DIRECTIONS FOR THIS TASK:
If a line in the listing below contains "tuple", return that line.

DATA TO PROCESS:
▶

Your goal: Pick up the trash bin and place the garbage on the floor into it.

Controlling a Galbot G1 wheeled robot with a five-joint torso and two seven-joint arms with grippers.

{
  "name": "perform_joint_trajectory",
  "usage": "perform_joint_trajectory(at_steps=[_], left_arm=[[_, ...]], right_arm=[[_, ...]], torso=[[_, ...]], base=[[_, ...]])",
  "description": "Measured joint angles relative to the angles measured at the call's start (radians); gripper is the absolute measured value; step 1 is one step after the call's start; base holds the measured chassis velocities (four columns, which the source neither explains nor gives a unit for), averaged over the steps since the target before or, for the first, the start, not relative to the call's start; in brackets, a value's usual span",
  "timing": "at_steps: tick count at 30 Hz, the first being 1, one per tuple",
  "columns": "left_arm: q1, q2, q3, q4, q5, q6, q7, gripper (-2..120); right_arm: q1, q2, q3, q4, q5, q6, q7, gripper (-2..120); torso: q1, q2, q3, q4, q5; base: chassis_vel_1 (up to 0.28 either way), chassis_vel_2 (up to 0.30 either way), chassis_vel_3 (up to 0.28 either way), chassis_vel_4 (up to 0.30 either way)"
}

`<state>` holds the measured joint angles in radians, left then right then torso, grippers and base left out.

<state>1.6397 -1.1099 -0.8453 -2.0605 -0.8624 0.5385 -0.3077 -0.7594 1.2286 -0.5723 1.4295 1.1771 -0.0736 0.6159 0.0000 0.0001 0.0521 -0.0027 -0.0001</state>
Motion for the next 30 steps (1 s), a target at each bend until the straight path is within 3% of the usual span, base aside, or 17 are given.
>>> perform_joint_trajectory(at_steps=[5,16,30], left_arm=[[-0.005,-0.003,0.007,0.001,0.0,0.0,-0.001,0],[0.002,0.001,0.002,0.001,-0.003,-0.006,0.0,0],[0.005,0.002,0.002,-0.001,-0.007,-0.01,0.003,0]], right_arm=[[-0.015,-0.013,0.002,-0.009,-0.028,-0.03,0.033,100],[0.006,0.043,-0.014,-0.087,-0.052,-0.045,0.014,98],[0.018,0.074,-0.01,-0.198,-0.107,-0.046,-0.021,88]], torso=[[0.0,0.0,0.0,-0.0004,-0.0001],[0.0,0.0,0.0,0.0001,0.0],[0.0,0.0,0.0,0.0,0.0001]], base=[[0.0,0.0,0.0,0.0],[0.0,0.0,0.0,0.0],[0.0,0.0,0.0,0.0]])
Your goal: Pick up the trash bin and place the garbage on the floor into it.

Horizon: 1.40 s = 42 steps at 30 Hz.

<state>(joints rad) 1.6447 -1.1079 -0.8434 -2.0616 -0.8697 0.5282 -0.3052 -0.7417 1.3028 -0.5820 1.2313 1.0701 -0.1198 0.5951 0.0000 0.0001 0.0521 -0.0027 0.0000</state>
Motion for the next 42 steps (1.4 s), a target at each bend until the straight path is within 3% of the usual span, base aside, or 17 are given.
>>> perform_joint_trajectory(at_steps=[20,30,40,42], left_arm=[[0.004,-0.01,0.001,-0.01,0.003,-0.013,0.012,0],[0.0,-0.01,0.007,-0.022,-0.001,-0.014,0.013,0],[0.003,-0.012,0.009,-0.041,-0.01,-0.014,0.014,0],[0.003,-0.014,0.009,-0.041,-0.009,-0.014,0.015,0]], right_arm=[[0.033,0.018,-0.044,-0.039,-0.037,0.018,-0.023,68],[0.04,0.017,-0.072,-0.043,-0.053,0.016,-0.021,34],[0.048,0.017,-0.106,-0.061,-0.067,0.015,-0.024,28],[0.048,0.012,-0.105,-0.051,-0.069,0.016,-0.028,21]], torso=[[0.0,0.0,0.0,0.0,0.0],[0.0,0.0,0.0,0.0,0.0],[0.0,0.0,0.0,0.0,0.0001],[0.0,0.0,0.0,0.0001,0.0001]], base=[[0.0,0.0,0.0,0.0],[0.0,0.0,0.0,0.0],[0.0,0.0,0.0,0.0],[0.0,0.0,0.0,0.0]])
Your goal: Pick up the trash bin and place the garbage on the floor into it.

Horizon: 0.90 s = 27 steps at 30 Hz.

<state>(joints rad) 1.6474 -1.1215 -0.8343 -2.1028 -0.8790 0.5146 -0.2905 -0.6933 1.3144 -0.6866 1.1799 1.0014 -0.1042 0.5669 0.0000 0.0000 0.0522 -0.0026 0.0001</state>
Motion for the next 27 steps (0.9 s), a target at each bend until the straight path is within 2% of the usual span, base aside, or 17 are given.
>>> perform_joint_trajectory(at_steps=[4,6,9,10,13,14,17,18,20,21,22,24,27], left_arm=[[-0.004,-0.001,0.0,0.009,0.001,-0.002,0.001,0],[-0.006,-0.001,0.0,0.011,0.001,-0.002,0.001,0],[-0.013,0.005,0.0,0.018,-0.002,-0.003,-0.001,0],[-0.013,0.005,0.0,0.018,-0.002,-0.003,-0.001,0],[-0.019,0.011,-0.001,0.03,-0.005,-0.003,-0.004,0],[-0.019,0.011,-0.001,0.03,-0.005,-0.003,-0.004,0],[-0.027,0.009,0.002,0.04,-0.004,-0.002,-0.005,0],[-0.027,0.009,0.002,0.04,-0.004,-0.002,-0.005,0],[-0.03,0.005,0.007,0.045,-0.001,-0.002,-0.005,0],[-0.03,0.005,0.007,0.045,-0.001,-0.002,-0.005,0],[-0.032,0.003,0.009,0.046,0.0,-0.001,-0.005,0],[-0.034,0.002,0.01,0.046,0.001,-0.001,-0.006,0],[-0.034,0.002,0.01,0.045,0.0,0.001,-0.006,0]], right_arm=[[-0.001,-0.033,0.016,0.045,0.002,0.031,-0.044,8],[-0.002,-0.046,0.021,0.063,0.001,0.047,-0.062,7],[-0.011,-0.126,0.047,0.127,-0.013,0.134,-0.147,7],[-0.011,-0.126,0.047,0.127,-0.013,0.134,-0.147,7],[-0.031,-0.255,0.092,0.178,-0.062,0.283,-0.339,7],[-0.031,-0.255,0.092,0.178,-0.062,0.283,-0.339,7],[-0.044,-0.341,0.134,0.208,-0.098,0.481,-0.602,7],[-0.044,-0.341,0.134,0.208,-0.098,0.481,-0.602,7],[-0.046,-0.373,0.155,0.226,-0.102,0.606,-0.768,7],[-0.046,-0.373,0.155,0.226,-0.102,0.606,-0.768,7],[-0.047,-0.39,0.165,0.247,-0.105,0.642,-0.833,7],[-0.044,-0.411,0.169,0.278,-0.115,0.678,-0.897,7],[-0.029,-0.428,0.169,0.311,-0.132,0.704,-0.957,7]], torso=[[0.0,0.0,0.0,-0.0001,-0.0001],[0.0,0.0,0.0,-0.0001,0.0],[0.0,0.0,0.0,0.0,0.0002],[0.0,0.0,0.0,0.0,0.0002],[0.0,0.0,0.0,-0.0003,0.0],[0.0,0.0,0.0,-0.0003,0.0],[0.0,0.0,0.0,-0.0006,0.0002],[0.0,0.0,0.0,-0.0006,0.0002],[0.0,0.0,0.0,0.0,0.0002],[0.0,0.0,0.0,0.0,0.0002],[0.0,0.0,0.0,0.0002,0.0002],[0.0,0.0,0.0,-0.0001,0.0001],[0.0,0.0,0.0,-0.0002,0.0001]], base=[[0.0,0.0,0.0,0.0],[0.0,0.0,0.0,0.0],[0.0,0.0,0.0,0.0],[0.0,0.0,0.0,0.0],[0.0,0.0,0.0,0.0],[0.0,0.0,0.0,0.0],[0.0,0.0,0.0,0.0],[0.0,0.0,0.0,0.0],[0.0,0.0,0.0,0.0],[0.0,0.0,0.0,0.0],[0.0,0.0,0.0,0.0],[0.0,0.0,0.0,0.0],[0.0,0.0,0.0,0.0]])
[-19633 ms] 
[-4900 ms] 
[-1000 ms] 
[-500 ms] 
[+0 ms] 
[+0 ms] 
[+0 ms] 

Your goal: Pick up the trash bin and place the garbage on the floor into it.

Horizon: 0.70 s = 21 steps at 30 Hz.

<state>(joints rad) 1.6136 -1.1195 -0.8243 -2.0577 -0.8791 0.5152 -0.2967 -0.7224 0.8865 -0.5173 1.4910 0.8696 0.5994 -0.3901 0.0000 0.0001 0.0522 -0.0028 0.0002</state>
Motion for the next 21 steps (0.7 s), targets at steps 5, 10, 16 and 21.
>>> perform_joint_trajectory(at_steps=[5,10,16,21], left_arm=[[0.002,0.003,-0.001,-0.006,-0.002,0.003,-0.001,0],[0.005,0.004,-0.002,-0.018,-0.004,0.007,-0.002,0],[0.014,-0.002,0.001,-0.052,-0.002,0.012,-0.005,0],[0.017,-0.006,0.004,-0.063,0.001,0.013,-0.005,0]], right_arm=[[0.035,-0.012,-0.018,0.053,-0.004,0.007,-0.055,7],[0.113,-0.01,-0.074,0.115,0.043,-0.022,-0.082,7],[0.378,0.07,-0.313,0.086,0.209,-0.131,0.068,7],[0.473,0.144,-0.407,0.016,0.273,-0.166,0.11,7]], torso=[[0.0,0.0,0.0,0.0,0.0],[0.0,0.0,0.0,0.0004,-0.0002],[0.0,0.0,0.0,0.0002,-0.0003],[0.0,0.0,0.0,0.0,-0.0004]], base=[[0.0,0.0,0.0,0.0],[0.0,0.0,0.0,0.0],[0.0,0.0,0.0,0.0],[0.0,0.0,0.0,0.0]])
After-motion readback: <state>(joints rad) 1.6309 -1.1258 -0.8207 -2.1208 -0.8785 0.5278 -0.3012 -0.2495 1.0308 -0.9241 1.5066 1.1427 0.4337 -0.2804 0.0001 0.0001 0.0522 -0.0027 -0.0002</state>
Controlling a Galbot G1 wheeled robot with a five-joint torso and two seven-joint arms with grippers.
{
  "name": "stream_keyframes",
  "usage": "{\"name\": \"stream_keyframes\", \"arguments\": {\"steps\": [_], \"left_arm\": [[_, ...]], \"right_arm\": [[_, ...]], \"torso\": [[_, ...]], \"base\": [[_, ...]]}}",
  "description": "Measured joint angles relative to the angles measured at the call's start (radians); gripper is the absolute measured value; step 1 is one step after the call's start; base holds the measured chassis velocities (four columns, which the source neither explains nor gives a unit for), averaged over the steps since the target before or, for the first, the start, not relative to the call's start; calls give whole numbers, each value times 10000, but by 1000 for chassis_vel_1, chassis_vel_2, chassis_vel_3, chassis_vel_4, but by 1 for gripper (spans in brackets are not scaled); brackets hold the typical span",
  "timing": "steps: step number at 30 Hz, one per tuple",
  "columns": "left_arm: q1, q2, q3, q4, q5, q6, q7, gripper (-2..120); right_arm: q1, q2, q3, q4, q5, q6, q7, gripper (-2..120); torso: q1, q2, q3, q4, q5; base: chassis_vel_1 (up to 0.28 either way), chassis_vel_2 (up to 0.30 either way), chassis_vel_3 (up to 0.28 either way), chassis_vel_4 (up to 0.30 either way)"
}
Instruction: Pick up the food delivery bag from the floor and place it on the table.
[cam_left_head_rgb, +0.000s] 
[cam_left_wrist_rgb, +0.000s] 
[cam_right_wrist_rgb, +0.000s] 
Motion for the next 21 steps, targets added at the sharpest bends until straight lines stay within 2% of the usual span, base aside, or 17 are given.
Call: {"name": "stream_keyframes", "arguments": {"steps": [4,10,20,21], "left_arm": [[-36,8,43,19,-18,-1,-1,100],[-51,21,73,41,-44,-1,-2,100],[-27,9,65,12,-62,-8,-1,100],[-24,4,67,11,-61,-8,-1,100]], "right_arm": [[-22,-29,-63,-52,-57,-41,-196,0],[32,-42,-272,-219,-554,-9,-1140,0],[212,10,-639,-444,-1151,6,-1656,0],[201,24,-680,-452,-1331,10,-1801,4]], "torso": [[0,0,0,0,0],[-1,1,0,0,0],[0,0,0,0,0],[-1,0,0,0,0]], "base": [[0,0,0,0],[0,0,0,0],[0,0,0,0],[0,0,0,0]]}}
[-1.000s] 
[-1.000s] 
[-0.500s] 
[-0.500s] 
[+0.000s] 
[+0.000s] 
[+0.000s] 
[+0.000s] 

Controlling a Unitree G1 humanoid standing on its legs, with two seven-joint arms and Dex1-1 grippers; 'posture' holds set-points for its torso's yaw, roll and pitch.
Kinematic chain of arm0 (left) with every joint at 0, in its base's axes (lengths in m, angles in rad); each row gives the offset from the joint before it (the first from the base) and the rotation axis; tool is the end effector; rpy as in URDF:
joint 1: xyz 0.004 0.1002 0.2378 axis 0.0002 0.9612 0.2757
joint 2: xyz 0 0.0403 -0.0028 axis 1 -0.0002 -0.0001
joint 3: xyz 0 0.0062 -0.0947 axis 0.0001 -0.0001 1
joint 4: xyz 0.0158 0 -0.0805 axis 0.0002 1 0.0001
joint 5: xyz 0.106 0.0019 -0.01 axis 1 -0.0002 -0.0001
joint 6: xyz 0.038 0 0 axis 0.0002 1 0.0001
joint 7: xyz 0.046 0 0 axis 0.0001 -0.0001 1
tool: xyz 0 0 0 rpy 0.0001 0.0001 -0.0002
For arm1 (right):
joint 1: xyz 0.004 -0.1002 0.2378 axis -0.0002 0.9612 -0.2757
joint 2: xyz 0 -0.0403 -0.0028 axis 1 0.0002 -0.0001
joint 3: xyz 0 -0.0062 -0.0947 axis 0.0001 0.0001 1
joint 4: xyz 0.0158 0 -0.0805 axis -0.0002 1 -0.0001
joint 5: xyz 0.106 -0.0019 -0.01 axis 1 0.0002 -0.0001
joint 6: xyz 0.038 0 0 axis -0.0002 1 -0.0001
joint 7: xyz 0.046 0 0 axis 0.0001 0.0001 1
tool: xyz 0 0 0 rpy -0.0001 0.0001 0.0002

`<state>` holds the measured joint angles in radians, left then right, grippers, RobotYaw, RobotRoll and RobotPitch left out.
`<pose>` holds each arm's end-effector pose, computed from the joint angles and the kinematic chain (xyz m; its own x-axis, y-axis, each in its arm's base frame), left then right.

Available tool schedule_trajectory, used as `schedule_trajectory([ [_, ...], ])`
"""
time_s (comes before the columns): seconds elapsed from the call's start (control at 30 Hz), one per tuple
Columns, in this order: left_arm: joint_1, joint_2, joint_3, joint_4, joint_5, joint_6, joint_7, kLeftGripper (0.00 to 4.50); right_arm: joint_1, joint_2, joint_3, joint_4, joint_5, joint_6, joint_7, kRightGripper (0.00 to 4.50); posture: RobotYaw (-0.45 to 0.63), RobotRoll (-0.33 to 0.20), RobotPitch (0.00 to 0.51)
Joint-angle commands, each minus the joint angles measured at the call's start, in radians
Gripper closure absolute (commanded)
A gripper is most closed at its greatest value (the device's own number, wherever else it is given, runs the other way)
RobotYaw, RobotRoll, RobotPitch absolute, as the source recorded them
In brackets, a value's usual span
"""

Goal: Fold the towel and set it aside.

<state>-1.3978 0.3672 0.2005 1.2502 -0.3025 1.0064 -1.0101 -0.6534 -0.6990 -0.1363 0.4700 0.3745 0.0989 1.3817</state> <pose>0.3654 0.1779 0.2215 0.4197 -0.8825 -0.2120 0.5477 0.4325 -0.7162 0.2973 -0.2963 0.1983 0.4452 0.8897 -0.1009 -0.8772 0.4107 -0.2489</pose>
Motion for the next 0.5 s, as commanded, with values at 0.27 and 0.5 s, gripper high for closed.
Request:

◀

RESPONSE:
  "timing": "at_steps: tick count at 30 Hz, the first being 1, one per tuple",
  "timing": "steps: step number at 30 Hz, one per tuple",
time_s (comes before the columns): seconds elapsed from the call's start (control at 30 Hz), one per tuple

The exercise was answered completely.